Our license agreement with Meredith Corporation (“Meredith”) for the use of the Better Homes and Gardens® Real Estate brand is terminable by Meredith prior to the end of the license term if certain conditions occur, including but not limited to the following: (1) we attempt to assign any of our rights under the license agreement in any manner not permitted under the license agreement, (2) we become bankrupt or insolvent, or (3) a trial court issues a final judgment that we are in material breach of the license agreement or any representation or warranty we made was false or materially misleading when made.

We may incur substantial and unexpected liabilities arising out of our pension plan.
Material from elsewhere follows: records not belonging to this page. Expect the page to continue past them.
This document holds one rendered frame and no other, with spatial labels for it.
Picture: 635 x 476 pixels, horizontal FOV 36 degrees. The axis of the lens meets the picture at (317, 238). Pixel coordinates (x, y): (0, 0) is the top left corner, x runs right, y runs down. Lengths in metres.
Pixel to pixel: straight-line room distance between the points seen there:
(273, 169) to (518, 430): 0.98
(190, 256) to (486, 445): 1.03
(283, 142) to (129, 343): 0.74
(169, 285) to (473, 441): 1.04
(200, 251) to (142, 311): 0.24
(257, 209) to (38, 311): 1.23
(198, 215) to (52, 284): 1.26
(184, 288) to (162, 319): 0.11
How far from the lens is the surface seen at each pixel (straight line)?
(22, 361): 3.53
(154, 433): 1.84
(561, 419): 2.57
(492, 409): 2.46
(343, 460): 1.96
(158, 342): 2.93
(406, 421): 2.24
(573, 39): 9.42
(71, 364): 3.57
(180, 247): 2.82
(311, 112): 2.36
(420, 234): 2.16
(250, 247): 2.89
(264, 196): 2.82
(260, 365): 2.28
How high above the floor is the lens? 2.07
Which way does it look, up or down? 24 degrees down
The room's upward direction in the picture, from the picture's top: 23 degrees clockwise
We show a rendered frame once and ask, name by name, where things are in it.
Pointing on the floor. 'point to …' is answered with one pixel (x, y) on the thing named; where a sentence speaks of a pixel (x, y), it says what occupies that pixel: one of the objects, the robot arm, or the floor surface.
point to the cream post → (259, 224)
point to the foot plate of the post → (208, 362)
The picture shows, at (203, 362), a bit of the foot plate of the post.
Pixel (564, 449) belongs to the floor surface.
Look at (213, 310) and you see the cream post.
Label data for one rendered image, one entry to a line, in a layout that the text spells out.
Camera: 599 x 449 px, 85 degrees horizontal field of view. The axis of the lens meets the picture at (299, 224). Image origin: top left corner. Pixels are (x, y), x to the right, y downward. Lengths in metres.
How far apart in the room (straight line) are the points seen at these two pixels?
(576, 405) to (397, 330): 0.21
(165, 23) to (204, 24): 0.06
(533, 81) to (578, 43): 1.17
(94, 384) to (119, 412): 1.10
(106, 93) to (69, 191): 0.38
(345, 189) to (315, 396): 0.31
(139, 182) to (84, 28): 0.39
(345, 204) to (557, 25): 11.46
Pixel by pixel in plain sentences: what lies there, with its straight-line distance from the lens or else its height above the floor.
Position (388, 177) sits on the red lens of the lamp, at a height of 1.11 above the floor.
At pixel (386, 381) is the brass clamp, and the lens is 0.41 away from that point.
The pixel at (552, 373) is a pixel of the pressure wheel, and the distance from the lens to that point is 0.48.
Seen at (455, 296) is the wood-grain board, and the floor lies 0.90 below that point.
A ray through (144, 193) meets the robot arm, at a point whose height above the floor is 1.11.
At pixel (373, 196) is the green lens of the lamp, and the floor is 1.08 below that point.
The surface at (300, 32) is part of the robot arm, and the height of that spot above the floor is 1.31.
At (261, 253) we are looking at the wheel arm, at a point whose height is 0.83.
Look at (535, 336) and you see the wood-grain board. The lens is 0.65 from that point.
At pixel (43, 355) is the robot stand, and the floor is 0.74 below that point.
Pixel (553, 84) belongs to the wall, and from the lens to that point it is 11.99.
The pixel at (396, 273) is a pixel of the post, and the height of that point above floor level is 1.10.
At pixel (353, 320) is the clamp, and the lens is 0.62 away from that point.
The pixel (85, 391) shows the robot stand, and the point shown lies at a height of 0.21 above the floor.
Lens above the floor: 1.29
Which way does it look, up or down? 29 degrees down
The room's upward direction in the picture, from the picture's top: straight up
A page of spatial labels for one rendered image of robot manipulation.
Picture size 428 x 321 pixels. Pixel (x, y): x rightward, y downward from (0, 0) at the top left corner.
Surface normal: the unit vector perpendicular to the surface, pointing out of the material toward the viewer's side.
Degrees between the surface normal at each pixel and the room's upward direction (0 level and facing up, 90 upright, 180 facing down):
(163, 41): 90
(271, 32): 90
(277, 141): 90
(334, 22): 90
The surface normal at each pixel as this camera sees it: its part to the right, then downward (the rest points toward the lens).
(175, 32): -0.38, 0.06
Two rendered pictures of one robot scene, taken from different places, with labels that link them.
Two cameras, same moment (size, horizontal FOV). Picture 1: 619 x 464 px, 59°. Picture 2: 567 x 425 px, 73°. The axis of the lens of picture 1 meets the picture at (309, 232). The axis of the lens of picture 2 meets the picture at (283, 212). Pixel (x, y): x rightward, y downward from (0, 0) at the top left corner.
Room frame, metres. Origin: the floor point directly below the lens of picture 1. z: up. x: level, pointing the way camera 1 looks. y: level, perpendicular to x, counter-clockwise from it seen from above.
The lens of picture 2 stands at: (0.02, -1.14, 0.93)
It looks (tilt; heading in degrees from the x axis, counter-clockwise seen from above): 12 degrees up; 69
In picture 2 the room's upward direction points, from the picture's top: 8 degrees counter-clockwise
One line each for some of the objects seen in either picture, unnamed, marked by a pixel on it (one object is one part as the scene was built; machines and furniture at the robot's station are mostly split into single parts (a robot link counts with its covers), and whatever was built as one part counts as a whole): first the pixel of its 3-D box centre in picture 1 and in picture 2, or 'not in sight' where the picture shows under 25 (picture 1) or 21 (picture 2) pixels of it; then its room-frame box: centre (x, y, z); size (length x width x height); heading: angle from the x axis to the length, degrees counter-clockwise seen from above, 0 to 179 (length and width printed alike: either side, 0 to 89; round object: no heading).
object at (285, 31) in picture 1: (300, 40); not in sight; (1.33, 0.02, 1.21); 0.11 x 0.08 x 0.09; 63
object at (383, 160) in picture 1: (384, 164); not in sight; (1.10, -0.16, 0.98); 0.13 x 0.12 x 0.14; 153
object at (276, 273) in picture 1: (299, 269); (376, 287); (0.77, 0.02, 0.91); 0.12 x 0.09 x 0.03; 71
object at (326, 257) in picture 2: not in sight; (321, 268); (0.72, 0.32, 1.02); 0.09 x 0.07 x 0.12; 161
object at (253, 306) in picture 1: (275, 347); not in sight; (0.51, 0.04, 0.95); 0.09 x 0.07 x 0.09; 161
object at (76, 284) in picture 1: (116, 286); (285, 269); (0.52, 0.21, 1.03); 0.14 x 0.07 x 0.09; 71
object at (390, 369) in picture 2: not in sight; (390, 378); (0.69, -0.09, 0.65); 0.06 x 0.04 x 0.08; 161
We have a defined benefit pension plan for which participation was frozen as of July 1, 1997, however, the plan is subject to minimum funding requirements. Although the Company to date has met its minimum funding requirements, the pension plan represents a liability on our balance sheet and will generate substantial cash requirements for us, which may increase beyond our expectations in future years based on changing market conditions. For example, as of the end of the fiscal year ended December 31, 2011, for financial reporting purposes, we estimated that required cash contributions will be between $8 million and $9 million each year for the next five years and approximately $48 million over the succeeding five years. In addition, changes in interest rates, mortality rates, health care costs, early retirement rates, investment returns and the market value of plan assets can affect the funded status of our pension plan and cause volatility in the future funding requirements of the plan.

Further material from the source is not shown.